WHAT THE EXERCISE ASKS:
Read through the data, and wherever a line holds the word "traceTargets", write that line out.

GIVEN INFORMATION:
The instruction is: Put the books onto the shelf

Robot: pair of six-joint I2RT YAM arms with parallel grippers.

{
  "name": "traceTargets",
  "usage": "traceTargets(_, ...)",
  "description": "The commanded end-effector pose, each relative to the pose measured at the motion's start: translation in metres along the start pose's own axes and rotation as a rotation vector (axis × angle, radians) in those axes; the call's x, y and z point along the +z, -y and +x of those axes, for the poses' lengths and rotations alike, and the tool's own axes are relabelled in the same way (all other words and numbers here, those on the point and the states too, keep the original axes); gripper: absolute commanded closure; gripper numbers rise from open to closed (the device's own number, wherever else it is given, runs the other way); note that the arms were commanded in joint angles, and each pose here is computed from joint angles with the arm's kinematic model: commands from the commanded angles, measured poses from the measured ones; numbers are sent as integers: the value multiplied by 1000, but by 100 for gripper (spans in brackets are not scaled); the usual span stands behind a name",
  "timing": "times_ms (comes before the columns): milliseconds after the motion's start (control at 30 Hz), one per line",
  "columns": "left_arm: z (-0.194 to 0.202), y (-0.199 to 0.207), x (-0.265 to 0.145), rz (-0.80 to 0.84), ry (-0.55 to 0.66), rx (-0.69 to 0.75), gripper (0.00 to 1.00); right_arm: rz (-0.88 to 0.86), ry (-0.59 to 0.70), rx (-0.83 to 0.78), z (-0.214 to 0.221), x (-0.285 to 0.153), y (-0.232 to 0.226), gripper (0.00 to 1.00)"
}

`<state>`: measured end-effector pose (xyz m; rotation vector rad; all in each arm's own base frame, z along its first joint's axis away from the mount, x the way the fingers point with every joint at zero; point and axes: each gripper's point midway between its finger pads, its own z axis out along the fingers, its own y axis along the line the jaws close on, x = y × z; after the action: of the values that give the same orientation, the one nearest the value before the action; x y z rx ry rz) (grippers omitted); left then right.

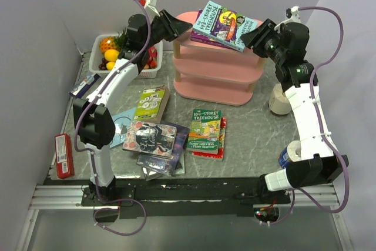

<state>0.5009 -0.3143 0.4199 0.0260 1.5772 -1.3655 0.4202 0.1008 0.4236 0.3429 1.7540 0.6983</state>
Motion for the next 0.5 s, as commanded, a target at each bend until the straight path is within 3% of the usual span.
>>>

RESPONSE:
  "name": "traceTargets",
  "usage": "traceTargets(_, ...)",

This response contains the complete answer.